- Task: Below are records; work out how many of their lines contain the word "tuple" and reply with the number only.

(Provided records Opens)

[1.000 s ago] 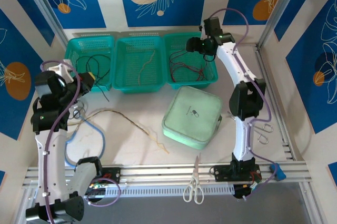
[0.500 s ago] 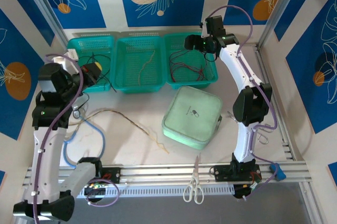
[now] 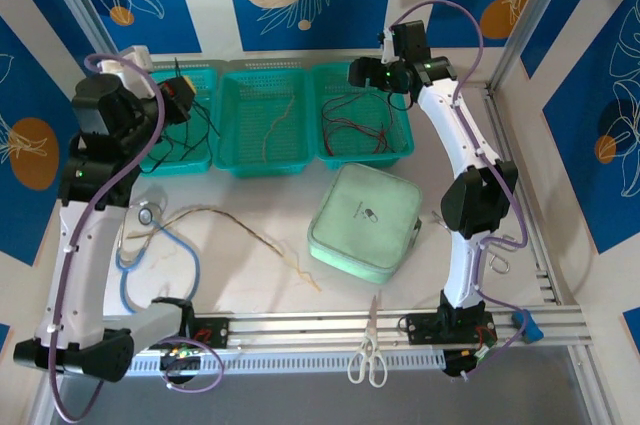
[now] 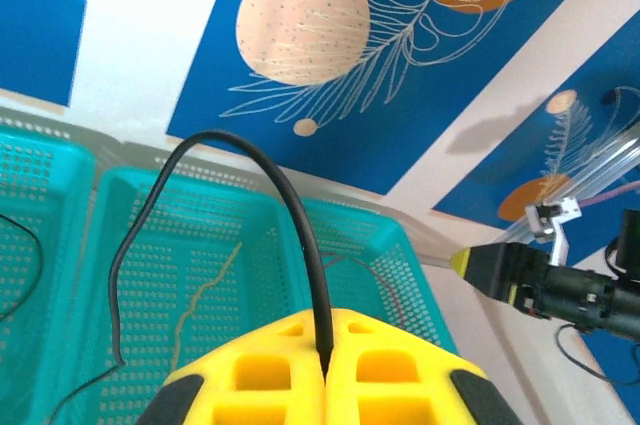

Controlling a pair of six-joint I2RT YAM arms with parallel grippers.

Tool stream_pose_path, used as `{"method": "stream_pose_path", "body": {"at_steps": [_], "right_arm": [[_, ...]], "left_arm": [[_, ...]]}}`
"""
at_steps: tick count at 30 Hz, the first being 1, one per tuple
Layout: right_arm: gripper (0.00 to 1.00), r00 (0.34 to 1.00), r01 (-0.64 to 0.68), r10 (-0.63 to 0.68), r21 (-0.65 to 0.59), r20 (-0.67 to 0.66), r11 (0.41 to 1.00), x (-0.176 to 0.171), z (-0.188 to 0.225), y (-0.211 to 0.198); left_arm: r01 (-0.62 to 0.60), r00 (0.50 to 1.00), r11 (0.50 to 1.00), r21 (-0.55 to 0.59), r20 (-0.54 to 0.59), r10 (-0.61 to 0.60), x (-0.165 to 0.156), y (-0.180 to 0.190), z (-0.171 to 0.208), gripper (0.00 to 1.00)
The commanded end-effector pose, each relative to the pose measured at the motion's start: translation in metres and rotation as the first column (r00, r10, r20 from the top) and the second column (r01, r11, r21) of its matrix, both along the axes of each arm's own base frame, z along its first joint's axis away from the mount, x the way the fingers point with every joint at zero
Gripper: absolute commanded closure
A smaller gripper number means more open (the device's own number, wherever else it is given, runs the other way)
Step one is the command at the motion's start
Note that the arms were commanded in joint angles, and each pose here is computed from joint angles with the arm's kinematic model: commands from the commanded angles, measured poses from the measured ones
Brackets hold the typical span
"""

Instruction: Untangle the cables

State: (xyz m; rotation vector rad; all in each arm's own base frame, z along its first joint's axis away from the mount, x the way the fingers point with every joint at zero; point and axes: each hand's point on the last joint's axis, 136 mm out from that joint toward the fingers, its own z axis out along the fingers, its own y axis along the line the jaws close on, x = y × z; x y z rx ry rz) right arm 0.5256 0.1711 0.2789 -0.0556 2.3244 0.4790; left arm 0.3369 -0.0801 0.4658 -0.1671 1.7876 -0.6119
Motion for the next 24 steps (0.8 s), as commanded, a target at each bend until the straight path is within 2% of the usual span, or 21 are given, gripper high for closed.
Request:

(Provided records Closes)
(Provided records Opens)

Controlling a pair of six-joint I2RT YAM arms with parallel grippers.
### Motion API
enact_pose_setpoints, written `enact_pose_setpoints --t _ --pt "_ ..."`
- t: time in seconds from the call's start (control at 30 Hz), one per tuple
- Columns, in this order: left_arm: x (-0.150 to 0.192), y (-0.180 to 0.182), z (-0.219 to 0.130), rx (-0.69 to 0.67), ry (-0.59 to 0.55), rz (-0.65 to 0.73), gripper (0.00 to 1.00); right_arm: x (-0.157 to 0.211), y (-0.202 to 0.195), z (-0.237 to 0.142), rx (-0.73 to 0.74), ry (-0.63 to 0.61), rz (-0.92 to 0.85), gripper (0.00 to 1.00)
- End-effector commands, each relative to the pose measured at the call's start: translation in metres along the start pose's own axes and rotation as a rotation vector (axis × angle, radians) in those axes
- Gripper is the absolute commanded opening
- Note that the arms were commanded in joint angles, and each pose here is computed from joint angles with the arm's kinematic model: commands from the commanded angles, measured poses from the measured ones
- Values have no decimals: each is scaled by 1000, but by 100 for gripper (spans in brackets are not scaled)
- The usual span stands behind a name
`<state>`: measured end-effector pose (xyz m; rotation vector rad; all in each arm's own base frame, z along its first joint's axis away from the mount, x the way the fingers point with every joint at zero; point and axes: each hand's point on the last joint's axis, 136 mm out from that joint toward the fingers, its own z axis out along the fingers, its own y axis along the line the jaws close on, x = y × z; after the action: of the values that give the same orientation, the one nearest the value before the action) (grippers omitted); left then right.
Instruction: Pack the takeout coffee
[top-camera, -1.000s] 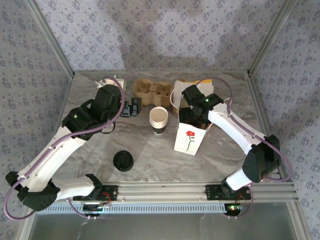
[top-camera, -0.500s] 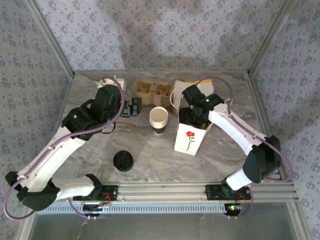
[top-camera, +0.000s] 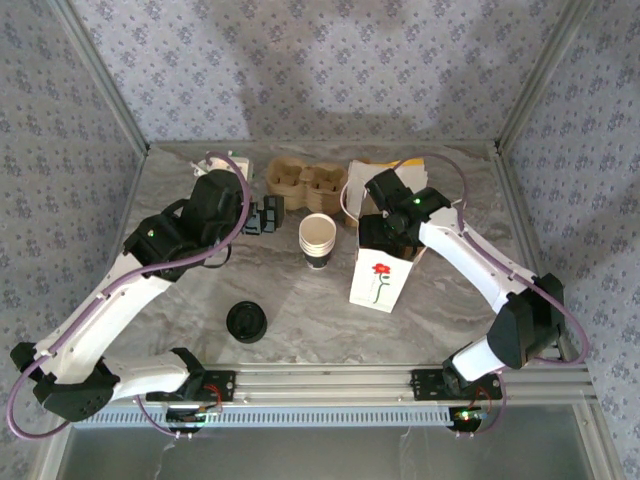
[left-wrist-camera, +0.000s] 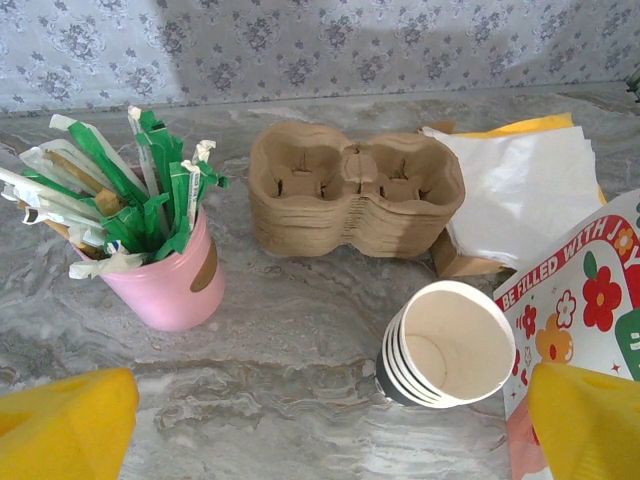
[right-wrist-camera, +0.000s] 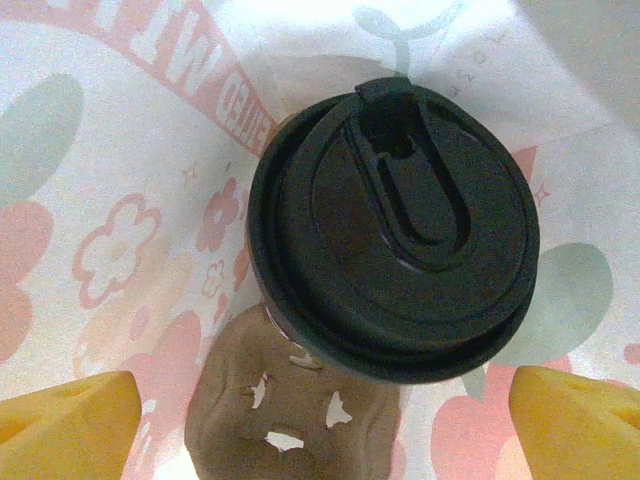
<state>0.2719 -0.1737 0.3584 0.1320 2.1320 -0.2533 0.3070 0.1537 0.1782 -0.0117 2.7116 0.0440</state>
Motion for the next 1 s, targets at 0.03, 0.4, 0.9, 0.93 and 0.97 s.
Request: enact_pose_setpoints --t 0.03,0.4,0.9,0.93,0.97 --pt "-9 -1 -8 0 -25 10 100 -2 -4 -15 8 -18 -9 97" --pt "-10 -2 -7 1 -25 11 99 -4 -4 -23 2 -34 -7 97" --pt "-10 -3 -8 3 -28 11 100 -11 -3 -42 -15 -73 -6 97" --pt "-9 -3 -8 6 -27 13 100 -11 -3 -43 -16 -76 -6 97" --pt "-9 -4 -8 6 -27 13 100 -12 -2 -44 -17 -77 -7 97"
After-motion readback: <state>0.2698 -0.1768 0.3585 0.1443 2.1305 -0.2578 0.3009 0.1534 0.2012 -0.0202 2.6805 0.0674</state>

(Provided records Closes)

- Completed task: 2